Task instructions:
Some of the lines below need repeating. Reproduce exactly those between the lines holding "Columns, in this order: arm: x" and "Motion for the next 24", inclusive.

Data provided:
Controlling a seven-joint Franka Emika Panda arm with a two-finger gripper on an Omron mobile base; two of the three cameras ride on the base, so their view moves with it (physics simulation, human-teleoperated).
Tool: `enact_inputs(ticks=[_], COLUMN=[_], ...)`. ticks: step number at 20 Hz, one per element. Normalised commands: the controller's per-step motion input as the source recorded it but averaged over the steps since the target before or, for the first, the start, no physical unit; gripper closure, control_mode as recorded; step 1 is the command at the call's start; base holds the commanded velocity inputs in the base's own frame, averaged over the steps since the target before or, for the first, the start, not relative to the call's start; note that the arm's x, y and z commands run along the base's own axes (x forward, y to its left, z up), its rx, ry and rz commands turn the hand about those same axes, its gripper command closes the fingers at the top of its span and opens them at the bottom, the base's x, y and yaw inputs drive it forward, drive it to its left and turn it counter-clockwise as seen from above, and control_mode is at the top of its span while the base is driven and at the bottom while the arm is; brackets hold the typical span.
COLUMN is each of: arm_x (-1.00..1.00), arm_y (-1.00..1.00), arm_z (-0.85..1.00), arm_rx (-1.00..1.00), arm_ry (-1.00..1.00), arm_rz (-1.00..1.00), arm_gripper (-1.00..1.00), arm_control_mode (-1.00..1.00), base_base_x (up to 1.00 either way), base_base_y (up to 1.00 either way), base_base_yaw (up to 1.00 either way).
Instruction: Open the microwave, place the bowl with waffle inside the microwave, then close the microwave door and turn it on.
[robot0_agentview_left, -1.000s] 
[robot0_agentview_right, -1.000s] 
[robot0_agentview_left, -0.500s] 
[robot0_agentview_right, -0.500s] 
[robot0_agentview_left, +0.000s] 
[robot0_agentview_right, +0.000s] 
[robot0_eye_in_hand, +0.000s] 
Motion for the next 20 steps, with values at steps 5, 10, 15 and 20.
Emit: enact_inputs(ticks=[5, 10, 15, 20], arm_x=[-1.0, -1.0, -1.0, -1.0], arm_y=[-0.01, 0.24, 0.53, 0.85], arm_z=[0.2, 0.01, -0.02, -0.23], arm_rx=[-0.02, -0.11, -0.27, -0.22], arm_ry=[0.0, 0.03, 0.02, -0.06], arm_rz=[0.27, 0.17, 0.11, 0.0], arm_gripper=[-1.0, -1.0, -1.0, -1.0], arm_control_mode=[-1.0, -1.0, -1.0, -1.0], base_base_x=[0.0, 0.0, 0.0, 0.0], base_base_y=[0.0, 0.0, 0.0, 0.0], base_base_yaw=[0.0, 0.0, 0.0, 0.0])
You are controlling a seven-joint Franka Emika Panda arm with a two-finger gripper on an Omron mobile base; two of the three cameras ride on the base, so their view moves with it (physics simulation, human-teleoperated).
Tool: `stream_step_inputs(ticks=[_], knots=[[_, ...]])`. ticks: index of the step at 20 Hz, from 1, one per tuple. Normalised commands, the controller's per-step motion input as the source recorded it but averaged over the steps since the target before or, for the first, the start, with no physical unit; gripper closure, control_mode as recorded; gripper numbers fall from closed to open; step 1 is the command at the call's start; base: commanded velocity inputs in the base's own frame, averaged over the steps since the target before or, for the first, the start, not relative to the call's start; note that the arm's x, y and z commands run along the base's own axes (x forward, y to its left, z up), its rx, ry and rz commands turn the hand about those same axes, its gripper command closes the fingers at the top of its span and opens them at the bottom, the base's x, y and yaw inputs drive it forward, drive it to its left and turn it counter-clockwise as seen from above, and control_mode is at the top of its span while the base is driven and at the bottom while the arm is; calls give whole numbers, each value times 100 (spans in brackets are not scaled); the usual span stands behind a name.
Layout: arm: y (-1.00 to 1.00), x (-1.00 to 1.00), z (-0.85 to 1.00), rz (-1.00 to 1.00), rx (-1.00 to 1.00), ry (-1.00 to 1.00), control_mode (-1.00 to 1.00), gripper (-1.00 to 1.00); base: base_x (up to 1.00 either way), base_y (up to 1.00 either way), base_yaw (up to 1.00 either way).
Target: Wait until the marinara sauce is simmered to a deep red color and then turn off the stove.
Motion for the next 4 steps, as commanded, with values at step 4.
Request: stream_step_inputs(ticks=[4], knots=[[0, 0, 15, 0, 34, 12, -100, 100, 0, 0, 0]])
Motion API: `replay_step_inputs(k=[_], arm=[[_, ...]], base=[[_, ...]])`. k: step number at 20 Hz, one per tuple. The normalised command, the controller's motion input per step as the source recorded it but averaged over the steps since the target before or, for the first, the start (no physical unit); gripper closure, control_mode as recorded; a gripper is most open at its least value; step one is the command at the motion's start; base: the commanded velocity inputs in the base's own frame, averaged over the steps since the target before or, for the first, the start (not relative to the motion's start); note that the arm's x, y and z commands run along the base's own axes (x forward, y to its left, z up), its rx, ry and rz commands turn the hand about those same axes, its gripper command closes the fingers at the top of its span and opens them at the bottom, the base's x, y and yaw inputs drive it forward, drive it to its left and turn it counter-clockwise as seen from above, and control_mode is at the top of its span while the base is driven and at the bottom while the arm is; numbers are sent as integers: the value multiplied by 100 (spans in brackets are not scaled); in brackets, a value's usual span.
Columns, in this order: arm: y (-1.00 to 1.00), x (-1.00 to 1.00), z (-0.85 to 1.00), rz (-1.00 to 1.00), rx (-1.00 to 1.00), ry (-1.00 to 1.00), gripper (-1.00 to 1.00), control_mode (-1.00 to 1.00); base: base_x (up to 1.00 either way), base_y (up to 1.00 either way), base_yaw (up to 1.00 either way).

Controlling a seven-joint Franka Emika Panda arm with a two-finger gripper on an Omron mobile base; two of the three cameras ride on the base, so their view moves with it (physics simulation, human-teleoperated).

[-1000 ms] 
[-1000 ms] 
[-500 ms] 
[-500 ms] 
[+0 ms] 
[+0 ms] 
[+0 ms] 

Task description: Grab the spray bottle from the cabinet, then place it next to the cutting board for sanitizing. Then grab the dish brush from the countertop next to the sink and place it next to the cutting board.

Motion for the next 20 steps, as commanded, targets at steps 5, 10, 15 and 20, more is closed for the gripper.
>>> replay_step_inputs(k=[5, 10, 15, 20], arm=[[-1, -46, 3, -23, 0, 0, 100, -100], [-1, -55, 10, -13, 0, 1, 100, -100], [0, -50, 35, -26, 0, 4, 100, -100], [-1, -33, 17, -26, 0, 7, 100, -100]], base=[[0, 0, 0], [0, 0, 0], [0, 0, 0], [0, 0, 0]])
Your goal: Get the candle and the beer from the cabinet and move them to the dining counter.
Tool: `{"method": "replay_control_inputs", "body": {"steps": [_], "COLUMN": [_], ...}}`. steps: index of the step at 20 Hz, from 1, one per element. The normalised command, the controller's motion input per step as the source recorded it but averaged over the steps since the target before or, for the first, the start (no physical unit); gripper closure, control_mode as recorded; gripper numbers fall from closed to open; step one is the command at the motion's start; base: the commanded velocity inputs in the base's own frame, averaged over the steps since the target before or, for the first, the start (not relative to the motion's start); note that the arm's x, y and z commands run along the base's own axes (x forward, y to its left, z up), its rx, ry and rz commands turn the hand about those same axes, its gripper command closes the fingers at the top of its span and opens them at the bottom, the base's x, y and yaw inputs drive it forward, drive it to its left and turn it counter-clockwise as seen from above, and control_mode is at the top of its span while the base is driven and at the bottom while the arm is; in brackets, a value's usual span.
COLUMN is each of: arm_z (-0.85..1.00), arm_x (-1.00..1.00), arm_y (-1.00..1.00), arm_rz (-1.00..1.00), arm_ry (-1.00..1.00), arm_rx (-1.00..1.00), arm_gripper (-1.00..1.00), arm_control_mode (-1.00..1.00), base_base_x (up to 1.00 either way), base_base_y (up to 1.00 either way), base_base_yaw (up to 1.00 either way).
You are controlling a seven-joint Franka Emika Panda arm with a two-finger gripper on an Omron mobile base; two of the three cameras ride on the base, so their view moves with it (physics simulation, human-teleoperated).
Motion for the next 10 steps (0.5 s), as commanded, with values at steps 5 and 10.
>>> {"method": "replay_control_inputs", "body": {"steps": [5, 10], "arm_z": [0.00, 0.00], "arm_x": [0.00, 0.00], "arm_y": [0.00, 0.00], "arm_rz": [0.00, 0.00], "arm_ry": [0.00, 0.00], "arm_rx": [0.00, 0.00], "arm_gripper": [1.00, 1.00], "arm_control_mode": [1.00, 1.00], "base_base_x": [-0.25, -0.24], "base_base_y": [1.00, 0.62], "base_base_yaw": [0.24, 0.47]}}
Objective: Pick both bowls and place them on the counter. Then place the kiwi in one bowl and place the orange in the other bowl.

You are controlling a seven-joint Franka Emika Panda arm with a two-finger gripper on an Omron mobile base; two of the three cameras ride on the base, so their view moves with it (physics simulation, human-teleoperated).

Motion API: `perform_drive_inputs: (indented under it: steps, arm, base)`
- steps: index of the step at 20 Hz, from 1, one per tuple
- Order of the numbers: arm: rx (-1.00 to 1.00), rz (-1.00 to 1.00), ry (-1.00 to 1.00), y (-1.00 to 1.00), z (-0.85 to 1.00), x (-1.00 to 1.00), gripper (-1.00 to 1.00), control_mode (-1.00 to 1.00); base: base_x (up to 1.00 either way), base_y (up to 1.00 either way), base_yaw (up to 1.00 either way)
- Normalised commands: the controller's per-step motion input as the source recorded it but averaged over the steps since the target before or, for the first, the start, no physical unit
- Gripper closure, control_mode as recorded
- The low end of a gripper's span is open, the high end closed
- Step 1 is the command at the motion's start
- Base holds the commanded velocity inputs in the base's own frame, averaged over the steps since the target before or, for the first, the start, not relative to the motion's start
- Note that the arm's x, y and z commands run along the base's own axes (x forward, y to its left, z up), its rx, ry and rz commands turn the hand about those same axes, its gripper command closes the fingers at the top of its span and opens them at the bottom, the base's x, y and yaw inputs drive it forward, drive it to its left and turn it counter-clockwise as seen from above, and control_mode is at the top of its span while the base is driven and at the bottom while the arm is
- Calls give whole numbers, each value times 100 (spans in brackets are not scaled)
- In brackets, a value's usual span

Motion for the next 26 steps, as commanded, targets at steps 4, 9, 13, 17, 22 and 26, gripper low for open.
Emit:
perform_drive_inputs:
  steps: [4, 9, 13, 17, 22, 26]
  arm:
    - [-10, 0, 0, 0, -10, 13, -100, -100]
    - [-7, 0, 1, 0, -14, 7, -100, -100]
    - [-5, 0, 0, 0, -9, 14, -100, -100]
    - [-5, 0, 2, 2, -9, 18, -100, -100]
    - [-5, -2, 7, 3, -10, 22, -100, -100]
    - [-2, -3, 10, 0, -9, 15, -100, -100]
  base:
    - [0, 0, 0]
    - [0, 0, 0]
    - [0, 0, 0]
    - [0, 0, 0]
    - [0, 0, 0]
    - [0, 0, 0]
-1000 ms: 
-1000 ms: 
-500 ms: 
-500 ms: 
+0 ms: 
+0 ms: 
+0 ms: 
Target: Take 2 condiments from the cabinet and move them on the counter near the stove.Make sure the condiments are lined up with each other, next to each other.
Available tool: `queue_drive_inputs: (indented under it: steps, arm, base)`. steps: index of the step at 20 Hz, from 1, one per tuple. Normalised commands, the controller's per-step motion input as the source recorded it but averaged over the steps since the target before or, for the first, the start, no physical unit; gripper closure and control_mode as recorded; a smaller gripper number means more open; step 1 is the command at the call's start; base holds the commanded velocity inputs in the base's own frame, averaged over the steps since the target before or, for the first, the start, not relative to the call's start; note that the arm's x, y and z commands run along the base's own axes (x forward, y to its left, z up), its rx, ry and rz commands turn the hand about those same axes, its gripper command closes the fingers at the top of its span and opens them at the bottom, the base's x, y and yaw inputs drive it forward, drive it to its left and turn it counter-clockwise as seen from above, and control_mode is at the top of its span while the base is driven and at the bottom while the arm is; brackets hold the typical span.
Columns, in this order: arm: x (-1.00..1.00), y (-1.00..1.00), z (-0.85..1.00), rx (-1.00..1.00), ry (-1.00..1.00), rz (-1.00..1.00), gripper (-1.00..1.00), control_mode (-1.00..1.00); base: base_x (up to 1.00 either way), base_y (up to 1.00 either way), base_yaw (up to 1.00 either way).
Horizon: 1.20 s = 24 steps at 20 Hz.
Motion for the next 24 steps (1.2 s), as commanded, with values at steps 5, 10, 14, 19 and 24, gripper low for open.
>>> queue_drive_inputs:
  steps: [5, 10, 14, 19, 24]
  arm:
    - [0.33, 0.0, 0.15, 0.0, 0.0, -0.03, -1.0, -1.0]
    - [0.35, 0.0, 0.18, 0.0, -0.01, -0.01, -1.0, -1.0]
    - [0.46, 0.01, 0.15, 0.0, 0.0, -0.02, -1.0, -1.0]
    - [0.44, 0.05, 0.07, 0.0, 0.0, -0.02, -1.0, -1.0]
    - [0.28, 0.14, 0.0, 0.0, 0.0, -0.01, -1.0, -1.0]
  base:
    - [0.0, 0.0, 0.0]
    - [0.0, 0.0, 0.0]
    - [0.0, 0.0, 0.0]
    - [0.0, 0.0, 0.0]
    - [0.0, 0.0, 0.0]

Response to this task:
Columns, in this order: arm: x (-1.00..1.00), y (-1.00..1.00), z (-0.85..1.00), rx (-1.00..1.00), ry (-1.00..1.00), rz (-1.00..1.00), gripper (-1.00..1.00), control_mode (-1.00..1.00); base: base_x (up to 1.00 either way), base_y (up to 1.00 either way), base_yaw (up to 1.00 either way).
Horizon: 1.20 s = 24 steps at 20 Hz.
Motion for the next 24 steps (1.2 s), as commanded, with values at steps 5, 10, 14, 19 and 24, gripper low for open.

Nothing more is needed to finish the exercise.